The first step in the rehab effort involved closing off the stub-end roads to the river to shut down illegal dumping. Then came the cleanup of trash, and a methodical transformation of the place, acre by acre. “The idea was, you would get the lawful use going, and that would drive out the wild ones and turn the Middle Fork around,” Boyar said.

After two summers spent putting up the Middle Fork bridge over the river, “we realized we needed to take the whole valley back,” he said. “We needed a much-broader effort.”

Working with the Mountains to Sound Greenway, Boyar and others put together a management plan for the area, including restrooms, a new campground and an improved access road.
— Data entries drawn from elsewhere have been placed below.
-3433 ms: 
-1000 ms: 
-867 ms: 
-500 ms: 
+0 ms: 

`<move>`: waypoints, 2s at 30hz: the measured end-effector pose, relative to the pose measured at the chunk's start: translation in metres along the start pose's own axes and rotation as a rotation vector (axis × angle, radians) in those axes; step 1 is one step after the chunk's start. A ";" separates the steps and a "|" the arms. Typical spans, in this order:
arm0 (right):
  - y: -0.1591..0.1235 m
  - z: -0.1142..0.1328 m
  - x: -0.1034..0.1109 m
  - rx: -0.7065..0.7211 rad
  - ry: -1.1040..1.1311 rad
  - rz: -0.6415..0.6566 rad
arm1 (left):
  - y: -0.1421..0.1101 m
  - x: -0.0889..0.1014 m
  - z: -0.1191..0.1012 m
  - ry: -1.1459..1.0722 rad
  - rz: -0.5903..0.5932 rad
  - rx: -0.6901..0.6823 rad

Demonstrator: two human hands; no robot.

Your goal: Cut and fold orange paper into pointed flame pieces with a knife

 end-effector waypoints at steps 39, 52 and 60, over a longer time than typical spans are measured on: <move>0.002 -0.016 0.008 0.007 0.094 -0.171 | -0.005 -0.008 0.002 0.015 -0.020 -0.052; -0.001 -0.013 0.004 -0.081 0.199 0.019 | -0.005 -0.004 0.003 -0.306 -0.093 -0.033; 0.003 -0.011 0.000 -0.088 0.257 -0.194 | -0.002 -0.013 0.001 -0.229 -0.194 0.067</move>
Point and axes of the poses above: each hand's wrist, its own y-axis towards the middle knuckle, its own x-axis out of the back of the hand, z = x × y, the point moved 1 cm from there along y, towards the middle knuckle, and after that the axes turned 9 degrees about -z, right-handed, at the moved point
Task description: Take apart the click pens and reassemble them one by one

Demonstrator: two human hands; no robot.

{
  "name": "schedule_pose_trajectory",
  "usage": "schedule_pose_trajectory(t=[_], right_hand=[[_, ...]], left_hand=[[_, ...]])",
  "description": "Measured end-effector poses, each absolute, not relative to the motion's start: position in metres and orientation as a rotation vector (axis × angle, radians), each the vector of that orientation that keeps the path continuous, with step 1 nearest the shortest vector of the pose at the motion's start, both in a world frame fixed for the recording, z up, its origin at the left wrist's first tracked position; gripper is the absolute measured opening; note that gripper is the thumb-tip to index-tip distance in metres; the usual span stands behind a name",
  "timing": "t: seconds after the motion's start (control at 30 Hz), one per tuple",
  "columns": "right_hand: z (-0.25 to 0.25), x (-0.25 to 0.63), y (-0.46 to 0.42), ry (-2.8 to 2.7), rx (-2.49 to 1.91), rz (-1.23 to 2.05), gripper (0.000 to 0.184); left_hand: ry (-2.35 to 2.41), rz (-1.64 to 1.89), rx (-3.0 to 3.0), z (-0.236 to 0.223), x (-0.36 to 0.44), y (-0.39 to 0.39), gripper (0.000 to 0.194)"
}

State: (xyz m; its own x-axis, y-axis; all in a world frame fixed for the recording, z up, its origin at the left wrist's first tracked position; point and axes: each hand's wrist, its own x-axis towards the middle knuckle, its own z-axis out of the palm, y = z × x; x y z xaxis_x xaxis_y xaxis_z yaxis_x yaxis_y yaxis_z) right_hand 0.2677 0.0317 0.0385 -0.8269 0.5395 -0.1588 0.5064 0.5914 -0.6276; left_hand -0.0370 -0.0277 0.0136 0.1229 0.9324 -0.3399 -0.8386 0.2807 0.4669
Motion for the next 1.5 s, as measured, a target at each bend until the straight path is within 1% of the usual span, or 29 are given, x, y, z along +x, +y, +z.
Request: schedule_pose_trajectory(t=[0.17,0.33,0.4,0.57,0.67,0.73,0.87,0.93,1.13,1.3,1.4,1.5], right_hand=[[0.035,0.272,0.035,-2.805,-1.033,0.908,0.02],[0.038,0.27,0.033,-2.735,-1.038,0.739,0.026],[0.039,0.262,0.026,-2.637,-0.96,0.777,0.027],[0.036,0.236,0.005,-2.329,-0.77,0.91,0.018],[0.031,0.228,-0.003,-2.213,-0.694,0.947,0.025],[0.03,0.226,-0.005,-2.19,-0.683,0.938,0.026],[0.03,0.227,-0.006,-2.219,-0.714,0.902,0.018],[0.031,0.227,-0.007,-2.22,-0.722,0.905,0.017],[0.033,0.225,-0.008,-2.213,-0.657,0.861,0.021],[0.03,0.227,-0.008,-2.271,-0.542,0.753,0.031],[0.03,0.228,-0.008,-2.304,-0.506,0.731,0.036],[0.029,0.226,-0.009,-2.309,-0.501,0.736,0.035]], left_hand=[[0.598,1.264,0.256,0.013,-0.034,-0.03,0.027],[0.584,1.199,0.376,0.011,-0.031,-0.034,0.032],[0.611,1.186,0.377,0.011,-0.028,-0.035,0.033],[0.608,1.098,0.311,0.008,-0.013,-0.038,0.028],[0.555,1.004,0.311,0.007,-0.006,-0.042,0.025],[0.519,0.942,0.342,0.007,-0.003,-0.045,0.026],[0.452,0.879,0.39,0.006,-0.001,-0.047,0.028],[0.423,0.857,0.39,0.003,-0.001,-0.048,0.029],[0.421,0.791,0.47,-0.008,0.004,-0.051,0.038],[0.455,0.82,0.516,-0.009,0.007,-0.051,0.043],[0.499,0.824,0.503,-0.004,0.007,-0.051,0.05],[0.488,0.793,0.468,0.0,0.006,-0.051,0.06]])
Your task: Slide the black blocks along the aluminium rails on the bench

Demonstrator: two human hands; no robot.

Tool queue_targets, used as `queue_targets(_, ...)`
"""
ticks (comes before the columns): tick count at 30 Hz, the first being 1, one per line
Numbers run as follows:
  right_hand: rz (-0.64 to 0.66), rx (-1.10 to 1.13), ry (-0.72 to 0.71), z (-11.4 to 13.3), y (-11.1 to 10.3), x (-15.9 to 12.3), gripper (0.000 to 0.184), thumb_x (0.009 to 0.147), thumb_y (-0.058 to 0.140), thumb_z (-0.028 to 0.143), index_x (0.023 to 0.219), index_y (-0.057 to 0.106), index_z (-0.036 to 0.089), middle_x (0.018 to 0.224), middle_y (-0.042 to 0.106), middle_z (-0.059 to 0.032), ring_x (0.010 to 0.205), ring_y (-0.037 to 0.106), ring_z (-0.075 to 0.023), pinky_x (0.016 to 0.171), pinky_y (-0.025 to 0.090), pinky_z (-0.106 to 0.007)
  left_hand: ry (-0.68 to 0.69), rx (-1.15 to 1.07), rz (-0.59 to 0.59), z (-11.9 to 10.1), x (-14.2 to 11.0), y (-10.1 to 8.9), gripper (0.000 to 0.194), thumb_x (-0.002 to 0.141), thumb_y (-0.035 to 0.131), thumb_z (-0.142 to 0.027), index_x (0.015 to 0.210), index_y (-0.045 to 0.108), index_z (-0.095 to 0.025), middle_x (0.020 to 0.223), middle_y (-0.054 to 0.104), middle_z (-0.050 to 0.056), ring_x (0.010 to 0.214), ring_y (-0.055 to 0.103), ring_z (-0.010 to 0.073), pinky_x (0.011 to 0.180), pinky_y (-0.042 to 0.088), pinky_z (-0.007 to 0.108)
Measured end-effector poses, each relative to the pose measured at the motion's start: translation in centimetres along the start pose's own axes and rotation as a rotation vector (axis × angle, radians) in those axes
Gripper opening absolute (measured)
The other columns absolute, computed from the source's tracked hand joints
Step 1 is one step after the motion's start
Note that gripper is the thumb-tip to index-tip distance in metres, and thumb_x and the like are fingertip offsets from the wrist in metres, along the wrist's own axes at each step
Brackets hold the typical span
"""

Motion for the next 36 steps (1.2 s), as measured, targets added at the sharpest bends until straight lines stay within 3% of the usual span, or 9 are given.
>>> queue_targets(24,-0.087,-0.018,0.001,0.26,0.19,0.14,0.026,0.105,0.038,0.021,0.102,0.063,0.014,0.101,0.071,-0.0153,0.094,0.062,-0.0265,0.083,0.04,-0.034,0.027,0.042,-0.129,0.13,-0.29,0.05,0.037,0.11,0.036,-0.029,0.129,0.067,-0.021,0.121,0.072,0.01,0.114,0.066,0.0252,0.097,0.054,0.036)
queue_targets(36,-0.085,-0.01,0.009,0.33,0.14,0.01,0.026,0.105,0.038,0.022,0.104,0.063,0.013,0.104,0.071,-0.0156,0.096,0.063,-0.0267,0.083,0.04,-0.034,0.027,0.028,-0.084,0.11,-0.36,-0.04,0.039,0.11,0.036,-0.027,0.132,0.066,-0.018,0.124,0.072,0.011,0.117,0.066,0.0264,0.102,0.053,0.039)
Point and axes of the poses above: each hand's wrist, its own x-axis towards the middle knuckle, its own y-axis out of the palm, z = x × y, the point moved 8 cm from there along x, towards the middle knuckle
The feds, the state Department of Natural Resources and King County all got involved, aided by a wide range of players, from local timber companies to backcountry horsemen, mountain bikers, whitewater rafters, hikers, native-plant aficionados, even the local rifle club.

Today the Mid Fork is the land of the station wagon, of little kids fishing with their families along the river.

It’s a place Boyar enjoys as much as anyone, with two kids of his own, ages 7 and 12.

“There aren’t many places where you can bike with the kids and do day hikes off the side roads,” said Boyar, who is spending his family’s summer vacation doing exactly that. He also enjoys bushwhacks way off the trails with his buddies, often by the light of the moon.

He savors the pleasures of knowing one place well: learning when the native bleeding hearts are in bloom; when the salmon berries are fat; where the hummingbirds are abuzz and the cottonwood buds have just broken, perfuming the air in spring. “It’s so gentle,” he said of this lowland forest. “And so quiet.”

“Every time I turn a corner, I am stunned all over again; there is nothing else like it,” Boyar said on a recent morning as he walked along the Middle Fork.

Wilderness designation, he said, would be a capstone for the more than 20 years of effort to protect and preserve this valley. “It’s stewardship, for the long term,” Boyar said. “And it’s recognition, too, of the national significance of this treasure.”